▶ [WORK REQUEST]: The expected result is the material below, reproduced exactly from its first line through the line containing "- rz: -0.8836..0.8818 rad".

──────── INPUT DATA

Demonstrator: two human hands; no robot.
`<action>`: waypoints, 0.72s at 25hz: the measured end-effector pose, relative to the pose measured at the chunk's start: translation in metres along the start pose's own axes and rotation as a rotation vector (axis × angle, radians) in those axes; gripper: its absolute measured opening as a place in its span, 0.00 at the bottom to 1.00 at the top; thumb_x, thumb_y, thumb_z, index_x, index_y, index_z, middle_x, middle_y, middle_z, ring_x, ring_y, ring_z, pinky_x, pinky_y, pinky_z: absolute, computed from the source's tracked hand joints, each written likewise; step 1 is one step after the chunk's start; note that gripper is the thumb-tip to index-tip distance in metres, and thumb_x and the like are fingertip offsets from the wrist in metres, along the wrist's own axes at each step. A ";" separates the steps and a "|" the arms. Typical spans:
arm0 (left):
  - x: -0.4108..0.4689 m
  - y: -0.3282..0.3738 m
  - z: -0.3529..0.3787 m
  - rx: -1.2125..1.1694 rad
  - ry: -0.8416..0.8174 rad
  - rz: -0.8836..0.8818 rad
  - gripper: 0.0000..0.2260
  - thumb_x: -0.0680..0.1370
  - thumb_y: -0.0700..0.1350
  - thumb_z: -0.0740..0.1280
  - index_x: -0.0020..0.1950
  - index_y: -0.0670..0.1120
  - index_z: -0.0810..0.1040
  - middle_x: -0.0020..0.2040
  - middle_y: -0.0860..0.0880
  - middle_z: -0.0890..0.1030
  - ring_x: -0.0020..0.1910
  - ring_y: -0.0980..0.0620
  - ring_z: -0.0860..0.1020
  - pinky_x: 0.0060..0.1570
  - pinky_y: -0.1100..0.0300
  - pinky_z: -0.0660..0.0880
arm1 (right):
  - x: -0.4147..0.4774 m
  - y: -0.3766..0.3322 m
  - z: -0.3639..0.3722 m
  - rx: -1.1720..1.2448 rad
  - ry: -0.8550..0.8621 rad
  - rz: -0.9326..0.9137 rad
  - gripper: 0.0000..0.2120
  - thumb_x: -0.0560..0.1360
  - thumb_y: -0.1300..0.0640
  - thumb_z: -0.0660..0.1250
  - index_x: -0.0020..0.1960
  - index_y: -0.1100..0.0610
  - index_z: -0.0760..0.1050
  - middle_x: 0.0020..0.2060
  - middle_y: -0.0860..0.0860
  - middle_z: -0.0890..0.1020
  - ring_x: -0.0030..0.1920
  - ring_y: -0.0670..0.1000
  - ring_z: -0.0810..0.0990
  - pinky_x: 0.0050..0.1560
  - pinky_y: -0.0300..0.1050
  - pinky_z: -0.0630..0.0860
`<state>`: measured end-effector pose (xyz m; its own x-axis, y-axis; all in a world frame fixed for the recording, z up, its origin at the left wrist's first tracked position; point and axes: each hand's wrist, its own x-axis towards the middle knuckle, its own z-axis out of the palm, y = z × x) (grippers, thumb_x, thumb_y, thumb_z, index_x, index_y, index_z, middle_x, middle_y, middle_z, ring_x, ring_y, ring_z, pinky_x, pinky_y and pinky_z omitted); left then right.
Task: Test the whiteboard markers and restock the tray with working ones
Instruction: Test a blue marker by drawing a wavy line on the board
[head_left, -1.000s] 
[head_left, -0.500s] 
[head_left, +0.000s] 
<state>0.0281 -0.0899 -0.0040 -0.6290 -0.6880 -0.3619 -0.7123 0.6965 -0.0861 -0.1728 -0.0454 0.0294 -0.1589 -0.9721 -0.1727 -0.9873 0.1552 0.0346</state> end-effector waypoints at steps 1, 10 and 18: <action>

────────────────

▶ [RESPONSE AREA]:
Demonstrator: two human hands; no robot.
`<action>`: waypoints, 0.72s at 25hz: the measured end-effector pose, relative to the pose measured at the chunk's start: translation in metres along the start pose's own axes and rotation as a rotation vector (axis × angle, radians) in those axes; gripper: its absolute measured opening as a place in its span, 0.00 at the bottom to 1.00 at the top; thumb_x, thumb_y, thumb_z, index_x, index_y, index_z, middle_x, middle_y, middle_z, ring_x, ring_y, ring_z, pinky_x, pinky_y, pinky_z: absolute, computed from the source's tracked hand joints, each written likewise; step 1 is one step after the chunk's start; note that gripper is the thumb-tip to index-tip distance in metres, and thumb_x and the like are fingertip offsets from the wrist in metres, along the wrist's own axes at each step. A ";" separates the steps and a "|" the arms. Typical spans:
arm0 (left):
  - x: -0.4108..0.4689 m
  - y: -0.3282..0.3738 m
  - z: -0.3529..0.3787 m
  - rx: -1.2125..1.1694 rad
  - ry: -0.8416..0.8174 rad
  - rz: -0.8836..0.8818 rad

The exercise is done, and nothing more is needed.